In the last two decades, data analytics has evolved exponentially to the point of referring to data as the “New oil” and your analysis as “The refinery of the 21st century”. Although it has existed for many years, its incorporation into the business world is relatively recent.
“Data analytics has been democratized in recent years to allow companies of all kinds and sizes to access these services. Many of our clients, small and medium-sized companies, are dedicating all their efforts to become ‘data driven’ companies ”, aim Raul Escudero, managing partner of Stratesys, a technological hub between Spain and America.
As indicated by their competence center ‘Business Analytics’, led by Escudero, key trends in data analytics there are currently five:
- Big Data: Companies are alive and the same is true of the market. Selecting a few important data is no longer an option; For analytics to be efficient, the less we leave ourselves out, the better. Therefore, having a Big Data capable of managing and analyzing a large amount of internal and external data is key.
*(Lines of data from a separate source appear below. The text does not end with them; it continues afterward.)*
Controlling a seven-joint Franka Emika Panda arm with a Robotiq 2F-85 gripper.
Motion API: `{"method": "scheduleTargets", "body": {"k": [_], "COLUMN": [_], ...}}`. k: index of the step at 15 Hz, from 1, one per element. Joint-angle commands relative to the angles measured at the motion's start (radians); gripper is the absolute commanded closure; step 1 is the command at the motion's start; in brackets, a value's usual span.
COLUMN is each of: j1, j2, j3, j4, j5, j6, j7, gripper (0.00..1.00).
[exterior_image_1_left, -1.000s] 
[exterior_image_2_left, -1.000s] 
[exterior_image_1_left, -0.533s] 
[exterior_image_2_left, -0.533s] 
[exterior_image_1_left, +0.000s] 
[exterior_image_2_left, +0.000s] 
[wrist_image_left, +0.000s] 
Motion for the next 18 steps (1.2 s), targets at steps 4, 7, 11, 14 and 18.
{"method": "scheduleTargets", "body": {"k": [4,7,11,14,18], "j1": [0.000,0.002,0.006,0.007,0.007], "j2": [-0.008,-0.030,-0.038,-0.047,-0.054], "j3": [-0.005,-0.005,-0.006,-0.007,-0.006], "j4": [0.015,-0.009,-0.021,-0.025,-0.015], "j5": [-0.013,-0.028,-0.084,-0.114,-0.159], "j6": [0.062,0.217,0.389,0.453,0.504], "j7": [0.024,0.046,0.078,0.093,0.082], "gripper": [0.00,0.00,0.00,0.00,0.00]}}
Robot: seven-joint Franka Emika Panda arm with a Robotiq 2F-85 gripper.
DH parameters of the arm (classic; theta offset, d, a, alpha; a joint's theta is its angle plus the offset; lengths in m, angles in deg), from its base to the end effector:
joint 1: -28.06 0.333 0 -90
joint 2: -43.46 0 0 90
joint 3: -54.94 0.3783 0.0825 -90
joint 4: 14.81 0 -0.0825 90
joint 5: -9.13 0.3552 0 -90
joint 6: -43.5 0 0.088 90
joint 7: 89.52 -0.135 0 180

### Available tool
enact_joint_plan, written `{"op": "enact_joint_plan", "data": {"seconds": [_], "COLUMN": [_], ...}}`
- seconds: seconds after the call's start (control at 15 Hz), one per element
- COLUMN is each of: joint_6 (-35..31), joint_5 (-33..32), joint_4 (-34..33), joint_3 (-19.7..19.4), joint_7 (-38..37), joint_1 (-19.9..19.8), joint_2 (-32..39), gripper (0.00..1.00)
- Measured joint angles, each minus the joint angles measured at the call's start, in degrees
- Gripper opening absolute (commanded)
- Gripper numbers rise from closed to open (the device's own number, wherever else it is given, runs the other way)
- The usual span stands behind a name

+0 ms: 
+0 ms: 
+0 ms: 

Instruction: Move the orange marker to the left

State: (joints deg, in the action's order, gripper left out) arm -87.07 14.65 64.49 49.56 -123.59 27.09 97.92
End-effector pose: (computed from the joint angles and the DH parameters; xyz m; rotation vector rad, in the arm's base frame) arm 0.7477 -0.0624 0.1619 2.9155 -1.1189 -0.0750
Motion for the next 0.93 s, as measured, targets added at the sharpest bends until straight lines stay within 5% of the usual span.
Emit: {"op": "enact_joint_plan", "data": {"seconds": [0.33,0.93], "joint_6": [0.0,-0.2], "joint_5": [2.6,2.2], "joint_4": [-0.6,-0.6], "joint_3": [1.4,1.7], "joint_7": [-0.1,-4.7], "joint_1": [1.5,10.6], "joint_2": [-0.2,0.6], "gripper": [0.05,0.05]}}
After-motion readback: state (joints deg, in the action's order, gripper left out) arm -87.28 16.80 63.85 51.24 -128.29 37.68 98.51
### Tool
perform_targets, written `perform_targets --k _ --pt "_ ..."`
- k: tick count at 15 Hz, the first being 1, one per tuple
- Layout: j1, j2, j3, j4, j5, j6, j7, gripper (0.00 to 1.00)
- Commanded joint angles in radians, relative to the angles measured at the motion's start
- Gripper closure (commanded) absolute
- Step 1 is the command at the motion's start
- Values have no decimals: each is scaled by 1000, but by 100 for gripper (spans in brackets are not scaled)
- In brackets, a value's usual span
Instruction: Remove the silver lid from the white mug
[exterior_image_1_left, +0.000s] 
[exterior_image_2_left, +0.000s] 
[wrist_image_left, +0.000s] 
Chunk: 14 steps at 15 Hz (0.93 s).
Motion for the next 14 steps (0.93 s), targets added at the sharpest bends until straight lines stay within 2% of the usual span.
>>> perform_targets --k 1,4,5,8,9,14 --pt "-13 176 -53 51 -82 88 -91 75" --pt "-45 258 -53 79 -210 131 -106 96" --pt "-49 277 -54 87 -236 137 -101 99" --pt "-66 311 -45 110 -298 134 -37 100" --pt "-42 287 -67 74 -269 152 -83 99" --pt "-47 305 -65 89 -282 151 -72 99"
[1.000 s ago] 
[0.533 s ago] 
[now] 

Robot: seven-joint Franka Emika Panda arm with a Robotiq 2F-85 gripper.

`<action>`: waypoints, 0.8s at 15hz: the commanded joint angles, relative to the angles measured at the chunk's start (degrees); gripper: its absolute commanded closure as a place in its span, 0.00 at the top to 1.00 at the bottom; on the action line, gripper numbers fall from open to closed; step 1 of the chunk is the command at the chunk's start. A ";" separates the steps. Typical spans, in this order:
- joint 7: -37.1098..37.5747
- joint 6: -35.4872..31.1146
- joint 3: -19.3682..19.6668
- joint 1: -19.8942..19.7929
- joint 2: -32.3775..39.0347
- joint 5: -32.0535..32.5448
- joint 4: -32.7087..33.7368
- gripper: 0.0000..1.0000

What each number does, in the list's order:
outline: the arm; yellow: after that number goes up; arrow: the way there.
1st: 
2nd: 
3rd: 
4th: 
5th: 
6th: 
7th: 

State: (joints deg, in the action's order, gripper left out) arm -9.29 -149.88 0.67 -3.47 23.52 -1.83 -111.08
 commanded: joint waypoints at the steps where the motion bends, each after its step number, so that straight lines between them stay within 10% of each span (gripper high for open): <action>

- Democratization of data: Now analytics reaches all areas of the company. People Analytics, risk management, supply chain optimization, cash management and, recently, sustainability and corporate responsibility projects are becoming more and more common. Thus, decisions are made under a clear, much more visual analytical trend based on the concept of dashboards, which leaves behind the flat paper reports and hundreds of pages we were used to.
- Data governance models: Managing so many users with diverse needs and large volumes of internal and external data is costly and can cause chaos that is difficult to manage. Data governance is essential to ensure that information flows correctly to the people who need it and that its quality is impeccable to ensure good decisions.
- Cloud, the perfect ally of Big Data: Flexibility, scalability, security, cost savings, and improved processing and communication times have made the cloud the perfect ally for Big Data and modern analytics. It is increasingly strange to find on-premise architectures that are proprietary to the client and the concept of Data Warehouse left behind. Now we see multicloud solutions that allow us to adapt to each need, integrating into them and ensuring that the user perceives the unique data they need.
- Advanced analytics: Machine Learning (ML), Deep Learning, Artificial Intelligence. These solutions allow you to predict what will happen and develop customer retention strategies, route optimization models, more effective maintenance plans, predict absenteeism or determine the people who will best fit in a vacant position.
Establish a transformation strategy towards a company data driven Today it is a necessity that not only will allow us to gain some advantages over the competition, but it will also be a strategic value that will favor the growth and health of our company in the long term.